* [Exercise objective]:
Give back each line of the listing below that contains the string "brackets".

* [Data]:
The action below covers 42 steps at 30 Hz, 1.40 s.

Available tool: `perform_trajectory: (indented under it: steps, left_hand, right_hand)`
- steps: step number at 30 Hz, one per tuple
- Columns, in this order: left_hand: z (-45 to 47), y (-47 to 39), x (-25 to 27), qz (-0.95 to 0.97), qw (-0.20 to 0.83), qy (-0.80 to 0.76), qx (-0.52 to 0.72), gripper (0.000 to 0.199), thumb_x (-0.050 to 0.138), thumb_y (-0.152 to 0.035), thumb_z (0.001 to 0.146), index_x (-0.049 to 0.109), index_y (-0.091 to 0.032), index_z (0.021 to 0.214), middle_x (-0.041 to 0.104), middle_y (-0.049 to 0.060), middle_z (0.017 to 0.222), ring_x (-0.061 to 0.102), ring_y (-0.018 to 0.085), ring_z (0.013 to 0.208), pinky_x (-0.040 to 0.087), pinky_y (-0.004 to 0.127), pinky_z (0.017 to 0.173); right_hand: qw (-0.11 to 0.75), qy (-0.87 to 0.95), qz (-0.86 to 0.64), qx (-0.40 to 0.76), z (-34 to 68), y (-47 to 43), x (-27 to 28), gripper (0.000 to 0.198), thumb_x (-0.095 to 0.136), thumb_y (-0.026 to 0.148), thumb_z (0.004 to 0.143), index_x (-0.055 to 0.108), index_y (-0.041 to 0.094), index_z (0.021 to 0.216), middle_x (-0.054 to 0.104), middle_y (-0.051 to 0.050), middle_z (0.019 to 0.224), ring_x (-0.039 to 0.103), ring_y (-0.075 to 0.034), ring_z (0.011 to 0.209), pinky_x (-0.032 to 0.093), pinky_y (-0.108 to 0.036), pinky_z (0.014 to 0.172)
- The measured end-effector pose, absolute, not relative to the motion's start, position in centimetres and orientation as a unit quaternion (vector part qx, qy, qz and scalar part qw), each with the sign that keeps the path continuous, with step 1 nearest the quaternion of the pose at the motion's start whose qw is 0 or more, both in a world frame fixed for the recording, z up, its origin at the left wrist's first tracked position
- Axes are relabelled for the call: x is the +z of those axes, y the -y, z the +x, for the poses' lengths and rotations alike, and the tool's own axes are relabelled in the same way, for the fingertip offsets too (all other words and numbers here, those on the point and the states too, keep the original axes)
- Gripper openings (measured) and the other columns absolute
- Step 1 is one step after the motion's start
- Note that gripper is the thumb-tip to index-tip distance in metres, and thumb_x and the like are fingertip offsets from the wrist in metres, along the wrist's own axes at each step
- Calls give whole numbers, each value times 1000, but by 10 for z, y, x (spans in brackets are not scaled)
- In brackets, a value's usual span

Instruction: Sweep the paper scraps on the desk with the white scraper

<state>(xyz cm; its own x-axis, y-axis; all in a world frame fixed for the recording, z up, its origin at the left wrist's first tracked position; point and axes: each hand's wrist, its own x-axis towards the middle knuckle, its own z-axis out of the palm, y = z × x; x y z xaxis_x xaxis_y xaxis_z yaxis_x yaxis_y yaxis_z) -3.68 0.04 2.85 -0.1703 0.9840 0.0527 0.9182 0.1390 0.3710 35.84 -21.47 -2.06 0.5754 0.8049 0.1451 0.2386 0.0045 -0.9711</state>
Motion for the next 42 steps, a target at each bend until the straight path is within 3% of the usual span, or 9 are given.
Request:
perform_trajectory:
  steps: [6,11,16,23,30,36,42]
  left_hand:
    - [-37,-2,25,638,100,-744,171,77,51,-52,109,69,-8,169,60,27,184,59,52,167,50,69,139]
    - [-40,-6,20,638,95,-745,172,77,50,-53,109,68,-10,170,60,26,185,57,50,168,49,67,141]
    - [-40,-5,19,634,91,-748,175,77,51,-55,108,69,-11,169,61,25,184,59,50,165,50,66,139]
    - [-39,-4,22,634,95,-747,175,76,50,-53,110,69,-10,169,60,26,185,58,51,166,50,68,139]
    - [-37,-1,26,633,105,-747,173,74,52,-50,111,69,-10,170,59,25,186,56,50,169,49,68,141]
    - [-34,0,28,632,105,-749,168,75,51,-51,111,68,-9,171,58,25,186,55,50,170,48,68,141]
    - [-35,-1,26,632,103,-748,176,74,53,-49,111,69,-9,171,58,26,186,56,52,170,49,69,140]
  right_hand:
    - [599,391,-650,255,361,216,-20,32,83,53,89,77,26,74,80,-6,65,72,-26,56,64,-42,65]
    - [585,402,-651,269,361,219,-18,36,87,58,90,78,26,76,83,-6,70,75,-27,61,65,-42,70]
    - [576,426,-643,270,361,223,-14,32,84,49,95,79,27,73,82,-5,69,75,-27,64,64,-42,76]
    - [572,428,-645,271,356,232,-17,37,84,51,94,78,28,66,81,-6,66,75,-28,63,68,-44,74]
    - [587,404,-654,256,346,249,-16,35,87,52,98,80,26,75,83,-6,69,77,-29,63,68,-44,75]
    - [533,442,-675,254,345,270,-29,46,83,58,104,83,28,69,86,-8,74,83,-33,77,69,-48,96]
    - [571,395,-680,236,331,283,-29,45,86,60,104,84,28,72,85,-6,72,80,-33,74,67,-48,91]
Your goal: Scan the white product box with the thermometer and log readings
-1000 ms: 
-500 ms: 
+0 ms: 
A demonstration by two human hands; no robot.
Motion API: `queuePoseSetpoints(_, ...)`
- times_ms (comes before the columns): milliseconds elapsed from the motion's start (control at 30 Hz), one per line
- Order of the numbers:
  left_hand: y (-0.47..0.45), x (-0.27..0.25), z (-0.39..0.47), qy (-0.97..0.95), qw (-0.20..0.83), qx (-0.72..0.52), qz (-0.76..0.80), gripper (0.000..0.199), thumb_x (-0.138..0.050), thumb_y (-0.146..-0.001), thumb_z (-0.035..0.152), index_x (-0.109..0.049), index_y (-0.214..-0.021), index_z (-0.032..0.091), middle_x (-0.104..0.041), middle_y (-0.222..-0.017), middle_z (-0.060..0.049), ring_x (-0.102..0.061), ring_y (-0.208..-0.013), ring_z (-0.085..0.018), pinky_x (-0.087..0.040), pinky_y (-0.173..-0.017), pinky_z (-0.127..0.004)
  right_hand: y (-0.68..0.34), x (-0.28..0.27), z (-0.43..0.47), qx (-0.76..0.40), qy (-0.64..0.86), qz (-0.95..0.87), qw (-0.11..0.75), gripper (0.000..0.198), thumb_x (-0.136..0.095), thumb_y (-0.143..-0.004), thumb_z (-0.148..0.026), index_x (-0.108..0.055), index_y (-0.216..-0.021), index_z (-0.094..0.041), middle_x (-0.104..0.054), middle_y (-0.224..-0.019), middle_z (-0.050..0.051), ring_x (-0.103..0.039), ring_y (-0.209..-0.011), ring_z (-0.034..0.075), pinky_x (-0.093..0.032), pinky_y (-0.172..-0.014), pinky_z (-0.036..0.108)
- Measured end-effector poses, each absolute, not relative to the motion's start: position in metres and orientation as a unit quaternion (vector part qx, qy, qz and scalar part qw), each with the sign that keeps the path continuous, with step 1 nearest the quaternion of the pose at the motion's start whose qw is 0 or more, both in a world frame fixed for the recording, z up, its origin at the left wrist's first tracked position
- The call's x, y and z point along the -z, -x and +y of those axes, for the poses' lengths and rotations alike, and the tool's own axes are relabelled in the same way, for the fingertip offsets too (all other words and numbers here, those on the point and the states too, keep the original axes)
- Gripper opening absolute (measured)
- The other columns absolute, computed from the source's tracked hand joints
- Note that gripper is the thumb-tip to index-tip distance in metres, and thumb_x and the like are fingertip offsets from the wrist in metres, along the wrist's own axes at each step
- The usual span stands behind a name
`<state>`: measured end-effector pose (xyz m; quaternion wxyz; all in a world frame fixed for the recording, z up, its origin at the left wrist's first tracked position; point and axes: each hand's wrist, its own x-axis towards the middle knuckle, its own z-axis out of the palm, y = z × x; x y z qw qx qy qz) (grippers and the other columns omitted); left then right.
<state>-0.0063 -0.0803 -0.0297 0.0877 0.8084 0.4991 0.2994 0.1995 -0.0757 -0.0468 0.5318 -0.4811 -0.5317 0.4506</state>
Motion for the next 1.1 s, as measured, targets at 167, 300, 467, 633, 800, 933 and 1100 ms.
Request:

* [Answer area]:
- Calls give whole numbers, each value times 1000, but by 10 for z, y, x (spans in brackets are not scaled)
- In brackets, a value's usual span

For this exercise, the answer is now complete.